◆ WHAT IS NEEDED ◆
Return the full listing character for character, without its pictures.

◆ GIVEN MATERIAL ◆
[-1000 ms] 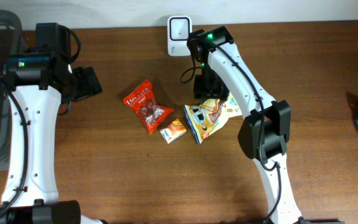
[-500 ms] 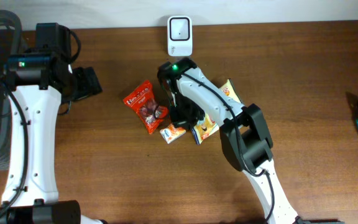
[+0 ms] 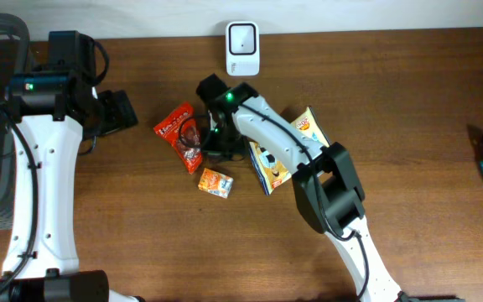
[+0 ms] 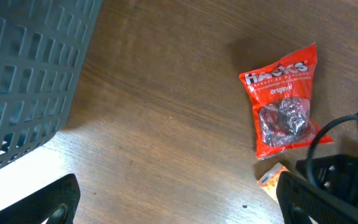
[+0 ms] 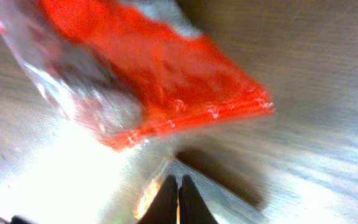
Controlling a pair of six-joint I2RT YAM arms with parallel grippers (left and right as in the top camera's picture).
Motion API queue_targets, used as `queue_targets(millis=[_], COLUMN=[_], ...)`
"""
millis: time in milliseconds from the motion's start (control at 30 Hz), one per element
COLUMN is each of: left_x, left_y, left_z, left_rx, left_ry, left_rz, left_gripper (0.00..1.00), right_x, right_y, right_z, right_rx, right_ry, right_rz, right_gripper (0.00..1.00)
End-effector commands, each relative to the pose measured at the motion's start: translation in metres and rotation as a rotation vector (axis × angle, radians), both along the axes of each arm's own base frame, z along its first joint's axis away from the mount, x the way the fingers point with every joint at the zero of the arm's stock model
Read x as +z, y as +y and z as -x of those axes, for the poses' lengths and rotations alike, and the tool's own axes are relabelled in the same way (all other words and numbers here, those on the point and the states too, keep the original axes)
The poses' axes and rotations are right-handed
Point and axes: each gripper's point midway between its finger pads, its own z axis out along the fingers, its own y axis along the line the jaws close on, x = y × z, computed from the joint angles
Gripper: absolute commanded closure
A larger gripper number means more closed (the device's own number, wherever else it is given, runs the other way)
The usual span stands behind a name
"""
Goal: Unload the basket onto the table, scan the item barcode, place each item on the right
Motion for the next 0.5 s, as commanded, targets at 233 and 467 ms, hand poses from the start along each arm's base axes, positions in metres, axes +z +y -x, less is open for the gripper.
queue_targets(millis=[233, 467], left_x=[0.002, 0.002], left_y=[0.002, 0.002], left_z=[0.0, 0.001], left_rx=[-0.002, -0.002], left_ry=[-0.005, -0.004], left_rz=[-0.01, -0.01], left_gripper=[0.01, 0.01], right_x=[0.007, -0.023], right_y=[-0.042, -0.001], right_z=[0.096, 0.049], right_rx=[0.319, 0.222], right_ry=[0.206, -0.054], right_rz=[0.245, 0.197], right_gripper=[0.96, 0.96])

◆ ANSWER SECTION ◆
[-1000 ms] 
[-500 ms] 
[+0 ms] 
[+0 ms] 
[+0 ms] 
Controlling a pair of six-joint I2RT YAM arms with parallel grippers (left and right as in the top camera's picture).
Motion API queue_targets, used as `queue_targets(millis=[_], COLUMN=[_], ...)`
"""
millis: time in milliseconds from the motion's start (control at 30 Hz), one per element
COLUMN is each of: left_x, left_y, left_z, left_rx, left_ry, left_rz, left_gripper (0.00..1.00), right_x, right_y, right_z, right_rx, right_ry, right_rz, right_gripper (0.00..1.00)
End-effector commands, each relative to the pose measured at the motion's start: translation in metres and rotation as a rotation vector (axis × angle, radians), both along the axes of each arm's own base frame, z along its first joint's axis away from the mount, x the way the fingers point with every joint at the zero of the arm's stock model
Read x as +z, y as +y and z as -x of those axes, for the poses' lengths and rotations alike, and the tool's own axes are relabelled in the same way (all other words and numbers here, those on the point and the states too, keep the original axes)
The poses' axes and rotations are right-handed
Point and axes: each gripper's point midway between its finger pads, its own z axis out along the fingers, its own y axis along the line the jaws close on, x = y × z, computed from the joint angles
Gripper: absolute commanded closure
A larger gripper number means more closed (the device's own number, wherever else it is given, runs the other way)
The usual span stands behind a name
"""
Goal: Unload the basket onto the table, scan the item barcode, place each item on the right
Motion for the next 0.5 s, as commanded, targets at 233 and 467 ms, hand poses from the start along each arm's base axes, positions in metres, axes +z +y -x, less is open for the gripper.
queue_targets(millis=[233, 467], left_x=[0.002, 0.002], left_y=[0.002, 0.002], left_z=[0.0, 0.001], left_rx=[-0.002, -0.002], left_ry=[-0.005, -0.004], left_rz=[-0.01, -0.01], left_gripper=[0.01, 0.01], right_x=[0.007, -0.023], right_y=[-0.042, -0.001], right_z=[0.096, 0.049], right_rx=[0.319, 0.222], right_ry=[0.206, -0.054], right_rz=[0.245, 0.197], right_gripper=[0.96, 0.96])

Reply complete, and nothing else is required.